Public Outcry for Change: 87% of Americans Support Congressional Term Limits, Tennessee Responds
Our Founding Fathers understood that a system of checks and balances were needed in order to guard against the human frailties that lead to corruption. They knew that left unchecked, the human tendency is to consolidate and extend power beyond the bounds of justice. It’s no wonder, then, that as the country grew in population and our governments expanded with it, Americans took up the spirit of the Framers and established term limits on various offices.
In the 1950s Congress finally budged in response to a campaign to cap presidencies to two four-year terms. This was spurred on by the problems inherent in having a four-term president in Franklin Delano Roosevelt. FDR died in office shortly after his fourth inauguration. Before him, Theodore Roosevelt attempted a third term in the “Bull Moose Party” and party insiders had attempted to convince Ulysses S. Grant to consider a third term (Grant dismissed the idea, following Washington’s example of exiting after two terms). When the 22nd Amendment was
proposed by Congress, then-president Eisenhower, a proponent of the reform, expressed his disappointment that congressional term limits were not included.

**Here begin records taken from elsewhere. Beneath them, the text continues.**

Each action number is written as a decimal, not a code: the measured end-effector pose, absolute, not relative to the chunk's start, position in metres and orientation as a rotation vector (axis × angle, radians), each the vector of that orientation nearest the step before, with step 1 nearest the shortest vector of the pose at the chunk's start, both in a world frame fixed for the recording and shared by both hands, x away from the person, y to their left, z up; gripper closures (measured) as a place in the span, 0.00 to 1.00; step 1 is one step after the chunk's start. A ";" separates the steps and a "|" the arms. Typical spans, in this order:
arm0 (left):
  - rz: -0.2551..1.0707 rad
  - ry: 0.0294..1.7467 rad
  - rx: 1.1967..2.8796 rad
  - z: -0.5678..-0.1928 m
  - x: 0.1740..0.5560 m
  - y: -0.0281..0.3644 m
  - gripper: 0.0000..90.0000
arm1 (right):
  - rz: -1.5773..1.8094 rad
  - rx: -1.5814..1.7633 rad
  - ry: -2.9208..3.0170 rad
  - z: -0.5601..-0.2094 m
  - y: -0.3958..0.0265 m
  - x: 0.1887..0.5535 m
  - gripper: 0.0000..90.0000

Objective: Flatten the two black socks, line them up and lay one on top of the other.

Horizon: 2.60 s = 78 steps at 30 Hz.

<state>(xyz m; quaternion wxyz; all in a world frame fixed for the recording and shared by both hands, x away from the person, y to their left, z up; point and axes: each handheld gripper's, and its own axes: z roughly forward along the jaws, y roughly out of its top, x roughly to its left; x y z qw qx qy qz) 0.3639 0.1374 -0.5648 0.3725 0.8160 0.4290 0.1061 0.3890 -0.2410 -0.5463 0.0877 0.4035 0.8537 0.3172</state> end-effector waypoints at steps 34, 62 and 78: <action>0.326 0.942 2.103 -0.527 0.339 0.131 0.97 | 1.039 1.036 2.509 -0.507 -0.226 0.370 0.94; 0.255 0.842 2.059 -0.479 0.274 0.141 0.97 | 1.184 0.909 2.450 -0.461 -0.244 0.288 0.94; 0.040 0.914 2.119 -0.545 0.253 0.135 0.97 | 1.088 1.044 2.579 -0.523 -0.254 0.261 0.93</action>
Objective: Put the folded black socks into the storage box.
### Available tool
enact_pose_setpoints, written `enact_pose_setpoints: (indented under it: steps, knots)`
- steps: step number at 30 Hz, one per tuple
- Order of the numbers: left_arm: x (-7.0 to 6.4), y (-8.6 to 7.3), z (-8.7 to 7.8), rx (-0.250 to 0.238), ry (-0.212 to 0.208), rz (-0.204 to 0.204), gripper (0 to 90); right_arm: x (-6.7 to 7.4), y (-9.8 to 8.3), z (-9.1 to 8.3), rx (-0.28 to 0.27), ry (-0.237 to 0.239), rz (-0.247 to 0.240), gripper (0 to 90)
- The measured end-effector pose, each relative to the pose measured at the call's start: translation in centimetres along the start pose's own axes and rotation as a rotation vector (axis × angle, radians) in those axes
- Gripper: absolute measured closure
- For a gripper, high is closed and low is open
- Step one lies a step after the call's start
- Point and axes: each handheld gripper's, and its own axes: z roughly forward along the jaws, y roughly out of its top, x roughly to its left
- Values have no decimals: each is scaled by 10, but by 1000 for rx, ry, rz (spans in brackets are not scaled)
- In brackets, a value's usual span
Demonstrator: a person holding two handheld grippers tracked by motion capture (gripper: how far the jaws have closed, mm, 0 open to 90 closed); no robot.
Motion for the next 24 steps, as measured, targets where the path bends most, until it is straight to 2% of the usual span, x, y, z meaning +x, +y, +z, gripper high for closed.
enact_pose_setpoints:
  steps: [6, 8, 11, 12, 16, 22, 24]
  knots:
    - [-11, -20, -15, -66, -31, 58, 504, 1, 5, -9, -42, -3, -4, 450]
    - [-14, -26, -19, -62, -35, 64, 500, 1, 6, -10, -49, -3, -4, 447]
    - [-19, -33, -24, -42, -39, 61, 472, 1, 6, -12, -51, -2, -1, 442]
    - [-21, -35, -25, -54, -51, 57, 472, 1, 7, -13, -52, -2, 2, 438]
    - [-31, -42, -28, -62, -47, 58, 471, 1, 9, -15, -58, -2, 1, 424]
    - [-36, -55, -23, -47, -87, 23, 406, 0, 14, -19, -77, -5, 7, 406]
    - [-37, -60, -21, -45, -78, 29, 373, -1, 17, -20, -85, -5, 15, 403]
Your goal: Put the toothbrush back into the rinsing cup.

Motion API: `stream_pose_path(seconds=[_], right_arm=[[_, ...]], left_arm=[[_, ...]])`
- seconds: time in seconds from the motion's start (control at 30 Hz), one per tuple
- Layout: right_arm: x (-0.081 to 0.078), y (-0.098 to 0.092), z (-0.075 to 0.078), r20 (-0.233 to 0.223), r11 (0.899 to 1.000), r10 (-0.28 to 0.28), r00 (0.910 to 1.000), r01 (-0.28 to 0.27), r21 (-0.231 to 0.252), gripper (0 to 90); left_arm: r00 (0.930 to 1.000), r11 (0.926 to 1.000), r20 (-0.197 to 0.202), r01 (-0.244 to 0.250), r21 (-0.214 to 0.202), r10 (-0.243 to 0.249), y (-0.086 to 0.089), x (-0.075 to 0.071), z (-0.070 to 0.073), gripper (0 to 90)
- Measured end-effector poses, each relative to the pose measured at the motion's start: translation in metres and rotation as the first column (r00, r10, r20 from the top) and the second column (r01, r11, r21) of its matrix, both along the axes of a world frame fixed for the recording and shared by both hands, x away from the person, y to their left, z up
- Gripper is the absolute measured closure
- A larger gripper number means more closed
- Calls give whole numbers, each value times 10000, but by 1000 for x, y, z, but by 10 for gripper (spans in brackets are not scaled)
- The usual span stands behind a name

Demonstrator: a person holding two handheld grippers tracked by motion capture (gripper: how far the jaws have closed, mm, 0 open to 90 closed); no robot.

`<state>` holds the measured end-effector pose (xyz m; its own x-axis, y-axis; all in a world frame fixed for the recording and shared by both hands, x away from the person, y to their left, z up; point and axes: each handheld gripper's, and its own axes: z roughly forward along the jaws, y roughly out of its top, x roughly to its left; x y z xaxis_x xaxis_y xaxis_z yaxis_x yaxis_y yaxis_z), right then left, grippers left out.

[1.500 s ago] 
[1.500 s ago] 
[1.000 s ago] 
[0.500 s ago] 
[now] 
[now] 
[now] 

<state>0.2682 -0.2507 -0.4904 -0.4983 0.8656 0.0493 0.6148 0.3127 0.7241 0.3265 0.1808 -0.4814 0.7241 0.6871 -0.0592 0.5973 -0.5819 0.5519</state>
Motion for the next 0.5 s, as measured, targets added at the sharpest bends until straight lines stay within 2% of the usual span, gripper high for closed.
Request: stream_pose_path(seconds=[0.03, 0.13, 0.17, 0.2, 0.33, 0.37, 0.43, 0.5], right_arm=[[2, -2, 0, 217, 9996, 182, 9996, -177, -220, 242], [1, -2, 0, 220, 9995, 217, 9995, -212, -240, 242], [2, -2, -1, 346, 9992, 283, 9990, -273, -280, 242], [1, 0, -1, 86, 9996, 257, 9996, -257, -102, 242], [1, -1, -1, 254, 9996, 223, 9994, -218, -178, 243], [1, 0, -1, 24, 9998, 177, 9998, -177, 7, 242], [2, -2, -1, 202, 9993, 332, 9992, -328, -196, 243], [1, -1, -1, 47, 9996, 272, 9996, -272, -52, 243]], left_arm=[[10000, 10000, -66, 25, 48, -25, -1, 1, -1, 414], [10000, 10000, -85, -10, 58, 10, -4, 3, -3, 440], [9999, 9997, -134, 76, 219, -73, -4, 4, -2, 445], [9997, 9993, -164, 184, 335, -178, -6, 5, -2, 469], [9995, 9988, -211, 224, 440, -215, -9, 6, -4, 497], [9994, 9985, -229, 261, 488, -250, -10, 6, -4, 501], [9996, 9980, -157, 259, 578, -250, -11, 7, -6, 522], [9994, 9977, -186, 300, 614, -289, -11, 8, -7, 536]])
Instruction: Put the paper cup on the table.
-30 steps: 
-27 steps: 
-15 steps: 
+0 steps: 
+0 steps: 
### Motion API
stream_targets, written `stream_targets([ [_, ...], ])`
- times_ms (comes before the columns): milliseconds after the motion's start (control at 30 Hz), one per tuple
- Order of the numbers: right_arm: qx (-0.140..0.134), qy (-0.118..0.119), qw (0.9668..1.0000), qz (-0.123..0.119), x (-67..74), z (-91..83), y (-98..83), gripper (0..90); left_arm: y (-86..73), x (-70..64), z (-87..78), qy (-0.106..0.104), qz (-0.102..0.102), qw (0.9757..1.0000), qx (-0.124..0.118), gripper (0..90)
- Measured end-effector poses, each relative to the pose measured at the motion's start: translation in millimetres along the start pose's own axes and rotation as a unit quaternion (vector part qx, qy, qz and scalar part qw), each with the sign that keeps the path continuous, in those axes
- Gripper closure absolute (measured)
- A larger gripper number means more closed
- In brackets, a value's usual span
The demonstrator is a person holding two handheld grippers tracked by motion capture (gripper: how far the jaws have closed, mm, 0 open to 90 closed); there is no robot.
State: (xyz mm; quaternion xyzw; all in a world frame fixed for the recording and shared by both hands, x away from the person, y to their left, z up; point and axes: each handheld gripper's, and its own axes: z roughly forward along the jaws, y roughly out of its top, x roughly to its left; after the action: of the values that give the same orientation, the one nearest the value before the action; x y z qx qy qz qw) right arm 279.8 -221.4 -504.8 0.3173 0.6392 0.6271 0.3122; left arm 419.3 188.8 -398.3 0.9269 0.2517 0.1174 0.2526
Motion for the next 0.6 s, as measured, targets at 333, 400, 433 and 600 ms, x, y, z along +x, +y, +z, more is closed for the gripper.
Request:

Eisenhower was right—it was a great missed opportunity. In a steady trend toward
professionalization of Congress in the past 40 years, public faith in the institution is bottoming out. Just this month congressional approval fell to 13%. Without genuine competition for seats in the federal legislature, members have very little incentive to actually solve the nation’s problems and have every incentive to kick the can down the road indefinitely.
Thankfully, in Tennessee, one chamber of its citizen legislature overwhelmingly passed the U.S. Term Limits resolution for term limits on Congress. House Joint Resolution 5 cruised through the Tennessee House of Representatives by a whopping count of 66-27. The Tennessee state senate can finish the job in concurring in the resolution when they return in January. This would
make Tennessee the seventh state to call a convention to propose a term limits amendment. The public across party lines wants this—a mind-blowing 87% recently polled by Pew say they favor the measure. Now is the time for the state senate to listen to the will of the people and pass it.